» Task details
The result should be the listing below, restated exactly, with its pictures left out.

» Stored data
##########
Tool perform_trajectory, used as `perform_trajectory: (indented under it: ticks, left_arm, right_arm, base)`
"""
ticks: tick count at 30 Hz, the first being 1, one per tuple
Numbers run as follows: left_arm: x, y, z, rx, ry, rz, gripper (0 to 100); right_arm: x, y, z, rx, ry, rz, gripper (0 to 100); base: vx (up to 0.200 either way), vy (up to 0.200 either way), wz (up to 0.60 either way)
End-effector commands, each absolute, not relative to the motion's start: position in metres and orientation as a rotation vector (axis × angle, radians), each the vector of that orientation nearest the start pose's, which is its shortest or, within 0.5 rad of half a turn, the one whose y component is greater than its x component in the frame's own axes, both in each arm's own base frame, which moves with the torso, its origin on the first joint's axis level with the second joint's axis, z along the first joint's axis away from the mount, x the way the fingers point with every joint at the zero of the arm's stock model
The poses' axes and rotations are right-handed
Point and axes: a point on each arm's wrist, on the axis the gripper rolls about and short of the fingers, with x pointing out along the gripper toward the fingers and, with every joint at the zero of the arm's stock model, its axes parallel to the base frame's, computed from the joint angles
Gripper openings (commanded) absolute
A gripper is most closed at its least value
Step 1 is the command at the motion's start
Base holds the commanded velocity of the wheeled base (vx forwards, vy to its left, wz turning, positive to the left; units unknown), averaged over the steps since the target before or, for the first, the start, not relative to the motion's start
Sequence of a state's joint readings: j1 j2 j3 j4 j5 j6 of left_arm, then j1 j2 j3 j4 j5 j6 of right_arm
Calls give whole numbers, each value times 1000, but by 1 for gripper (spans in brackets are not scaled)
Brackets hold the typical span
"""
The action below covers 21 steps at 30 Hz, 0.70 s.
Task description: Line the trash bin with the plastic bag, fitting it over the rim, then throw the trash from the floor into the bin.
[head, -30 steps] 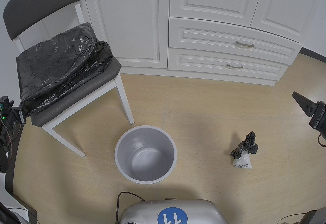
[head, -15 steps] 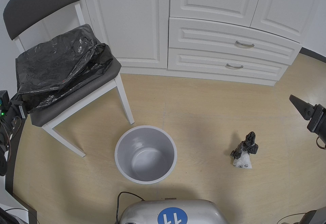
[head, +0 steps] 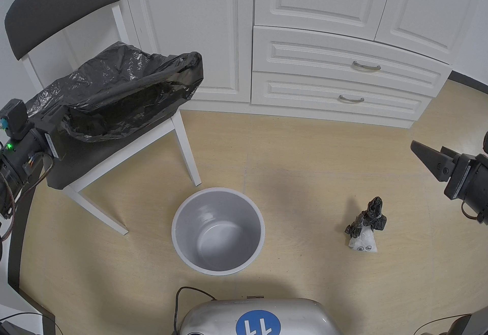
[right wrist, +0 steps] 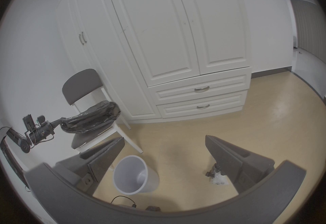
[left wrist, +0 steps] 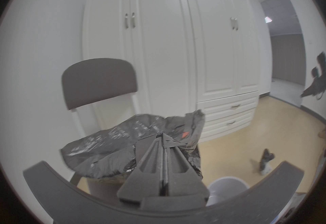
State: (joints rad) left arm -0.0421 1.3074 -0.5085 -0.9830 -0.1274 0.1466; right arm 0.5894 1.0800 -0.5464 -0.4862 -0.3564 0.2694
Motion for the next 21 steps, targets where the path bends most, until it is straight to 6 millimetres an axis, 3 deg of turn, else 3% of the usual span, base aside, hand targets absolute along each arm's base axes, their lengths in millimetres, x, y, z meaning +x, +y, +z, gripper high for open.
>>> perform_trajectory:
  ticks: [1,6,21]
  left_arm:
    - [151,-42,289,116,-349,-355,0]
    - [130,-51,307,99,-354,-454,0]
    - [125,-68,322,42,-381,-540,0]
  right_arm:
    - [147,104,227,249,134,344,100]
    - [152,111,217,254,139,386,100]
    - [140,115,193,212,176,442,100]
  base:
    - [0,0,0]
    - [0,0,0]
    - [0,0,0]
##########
» Problem solution
Tool perform_trajectory, used as `perform_trajectory: (indented under it: ticks, left_arm, right_arm, base)`
"""
ticks: tick count at 30 Hz, the first being 1, one per tuple
Numbers run as follows: left_arm: x, y, z, rx, ry, rz, gripper (0 to 100); right_arm: x, y, z, rx, ry, rz, gripper (0 to 100); base: vx (up to 0.200 either way), vy (up to 0.200 either way), wz (up to 0.60 either way)
End-effector commands, each absolute, not relative to the motion's start: position in metres and orientation as a rotation vector (axis × angle, radians), each the vector of that orientation nearest the start pose's, which is its shortest or, within 0.5 rad of half a turn, the one whose y component is greater than its x component in the frame's own axes, both in each arm's own base frame, which moves with the torso, its origin on the first joint's axis level with the second joint's axis, z along the first joint's axis away from the mount, x the way the fingers point with every joint at the zero of the arm's stock model
The poses' axes and rotations are right-handed
Point and axes: a point on each arm's wrist, on the axis the gripper rolls about and short of the fingers, with x pointing out along the gripper toward the fingers and, with every joint at the zero of the arm's stock model, its axes parallel to the base frame's, computed from the joint angles
Gripper openings (commanded) absolute
A gripper is most closed at its least value
Step 1 is the command at the motion's start
Base holds the commanded velocity of the wheeled base (vx forwards, vy to its left, wz turning, positive to the left; units unknown), averaged over the steps since the target before or, for the first, the start, not relative to the motion's start
Sequence of a state's joint readings: j1 j2 j3 j4 j5 j6 of left_arm, then j1 j2 j3 j4 j5 j6 of right_arm
Calls give whole numbers, each value times 1000, but by 1 for gripper (spans in brackets are not scaled)
Brackets hold the typical span
"""
The action below covers 21 steps at 30 Hz, 0.70 s.
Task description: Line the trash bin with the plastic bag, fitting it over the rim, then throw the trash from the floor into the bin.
[head, -30 steps] 
[head, -15 steps] 
[head, +0 steps] 
[right wrist, +0 steps] 
[left wrist, +0 steps] 
State: (joints rad) left arm -0.0421 1.3074 -0.5085 -0.9830 -0.1274 0.1466; right arm 0.5894 1.0800 -0.5464 -0.4862 -0.3564 0.2694
Motion for the next 21 steps, targets where the path bends most, until it is straight to 6 millimetres an axis, 3 deg of turn, else 3% of the usual span, base aside, hand targets absolute along each arm's base axes, their lengths in millimetres, x, y, z meaning +x, +y, +z, gripper high for open.
>>> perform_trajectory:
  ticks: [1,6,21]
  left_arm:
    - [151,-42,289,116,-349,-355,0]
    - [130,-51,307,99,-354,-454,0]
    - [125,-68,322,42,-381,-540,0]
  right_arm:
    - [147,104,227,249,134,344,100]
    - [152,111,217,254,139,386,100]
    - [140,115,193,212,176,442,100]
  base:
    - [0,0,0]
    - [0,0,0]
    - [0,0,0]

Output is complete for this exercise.